La 24 de Septiembre se ha convertido en una plaza de toros. A ella también entra un ejército de migrantes con sus canastos, con sus globos de helio, con sus termos de café caliente, heladeros, todos buscando lidiar contra el hambre, contra la yesquera. Vienen de todas partes del país; en sus lugares de origen les propusieron venir a Santa Cruz como si fuera el paraíso prometido, pero acá encuentran el infierno. Les mintieron los fariseos de los lotes y de las urbanizaciones.

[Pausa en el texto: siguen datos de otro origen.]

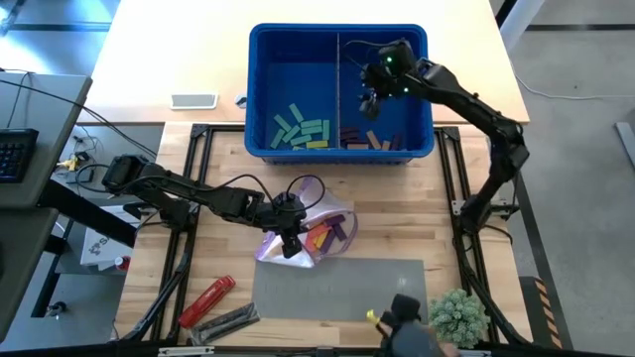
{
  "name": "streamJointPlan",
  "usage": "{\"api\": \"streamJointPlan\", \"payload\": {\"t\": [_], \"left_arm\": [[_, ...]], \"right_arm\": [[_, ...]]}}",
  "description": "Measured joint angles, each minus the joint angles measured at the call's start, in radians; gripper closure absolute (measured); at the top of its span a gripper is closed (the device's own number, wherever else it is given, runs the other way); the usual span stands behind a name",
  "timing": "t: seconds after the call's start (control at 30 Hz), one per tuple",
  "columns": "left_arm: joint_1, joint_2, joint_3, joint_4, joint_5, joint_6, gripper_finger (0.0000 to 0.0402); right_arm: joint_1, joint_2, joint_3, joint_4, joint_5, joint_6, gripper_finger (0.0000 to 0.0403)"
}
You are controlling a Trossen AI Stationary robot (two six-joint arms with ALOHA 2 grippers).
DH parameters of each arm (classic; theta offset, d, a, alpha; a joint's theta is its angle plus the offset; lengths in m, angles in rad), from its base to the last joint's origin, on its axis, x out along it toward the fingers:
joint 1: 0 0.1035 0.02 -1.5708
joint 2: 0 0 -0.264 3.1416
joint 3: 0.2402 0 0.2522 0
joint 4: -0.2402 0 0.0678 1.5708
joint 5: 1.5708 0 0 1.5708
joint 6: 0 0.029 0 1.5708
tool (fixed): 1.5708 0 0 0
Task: Sort blocks
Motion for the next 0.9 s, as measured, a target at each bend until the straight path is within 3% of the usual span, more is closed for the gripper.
{"api": "streamJointPlan", "payload": {"t": [0.2,0.73,0.83,0.9], "left_arm": [[0.0,0.0,0.0,-0.001,-0.008,0.0,0.0402],[0.0,0.0,0.0,-0.003,-0.045,0.0,0.0402],[0.0,0.0,0.0,-0.003,-0.045,0.0,0.0402],[0.0,0.0,0.0,-0.003,-0.045,0.0,0.0402]], "right_arm": [[-0.099,0.131,0.0,-0.103,-0.16,-0.13,0.0202],[-0.155,0.425,0.0,-0.105,-0.358,-0.615,0.0202],[-0.157,0.457,0.0,-0.089,-0.348,-0.653,0.0202],[-0.157,0.476,0.0,-0.065,-0.286,-0.651,0.0202]]}}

Y siguen viniendo.

Escenario de huelgas infructuosas, de marchas y manifestaciones que nadie escucha, punto de encuentro y de llegada, de sesudas partidas de ajedrez, de tertulias interminables, atalaya de devotos y de sectas que a veces llegan con sus cuentos de salvación a tumbar incautos y a llenarse los bolsillos con diezmos labrados a punta de engaños, la plaza principal de Santa Cruz de la Sierra también es espacio propicio para la mofa. ¿O qué otra cosa se puede pensar después de que nuestras infames autoridades sembraron en dos de sus esquinas esas horribles chatarras como supuestos arreglos navideños? ¡Vergüenza total!

Este año volveré a las plazas, con mi silla, mi mesita y mis libros. Iré con la esperanza de que vuelva a ocurrir la fiesta que tuvo lugar en todas las plazas del país entre 1993 y 1994, cuando los bolivianos tomamos aquellos espacios públicos para gritar nuestro orgullo y nuestro patriotismo, exacerbados por una pelota y nuestra selección nacional de fútbol.

En 2019 no hay eliminatorias ni mundial, pero saldremos a celebrar el fin de la dictadura y a comenzar desde todas las plazas la reconstrucción del país. Solo es cuestión de tiempo.